Entries shown

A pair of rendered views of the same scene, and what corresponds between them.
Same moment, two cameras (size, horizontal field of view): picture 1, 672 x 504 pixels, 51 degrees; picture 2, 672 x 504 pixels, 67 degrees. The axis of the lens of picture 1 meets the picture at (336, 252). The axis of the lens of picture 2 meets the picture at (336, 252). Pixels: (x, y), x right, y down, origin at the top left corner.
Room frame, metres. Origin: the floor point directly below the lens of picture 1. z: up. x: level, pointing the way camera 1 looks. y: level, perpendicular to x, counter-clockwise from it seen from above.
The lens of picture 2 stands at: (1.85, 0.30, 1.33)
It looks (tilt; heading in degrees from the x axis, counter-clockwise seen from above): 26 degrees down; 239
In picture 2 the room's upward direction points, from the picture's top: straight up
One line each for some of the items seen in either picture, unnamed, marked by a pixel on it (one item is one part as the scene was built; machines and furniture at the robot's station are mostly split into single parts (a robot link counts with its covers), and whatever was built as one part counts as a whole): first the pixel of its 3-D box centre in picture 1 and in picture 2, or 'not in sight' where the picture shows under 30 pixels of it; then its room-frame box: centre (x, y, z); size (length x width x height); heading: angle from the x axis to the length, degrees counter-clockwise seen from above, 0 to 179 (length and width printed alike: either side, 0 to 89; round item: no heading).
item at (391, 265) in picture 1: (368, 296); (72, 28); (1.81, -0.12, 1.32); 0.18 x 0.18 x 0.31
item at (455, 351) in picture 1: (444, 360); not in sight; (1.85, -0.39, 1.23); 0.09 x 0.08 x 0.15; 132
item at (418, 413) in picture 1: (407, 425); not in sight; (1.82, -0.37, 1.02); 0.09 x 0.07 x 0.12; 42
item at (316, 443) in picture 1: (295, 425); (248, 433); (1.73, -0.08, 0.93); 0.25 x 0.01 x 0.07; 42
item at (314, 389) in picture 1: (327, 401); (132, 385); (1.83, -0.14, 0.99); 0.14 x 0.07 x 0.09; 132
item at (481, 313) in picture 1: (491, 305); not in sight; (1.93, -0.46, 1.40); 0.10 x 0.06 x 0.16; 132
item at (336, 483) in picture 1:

What you will do
Your answer should be a single number: how many lines in the preceding entries contain "frame".

Result below
2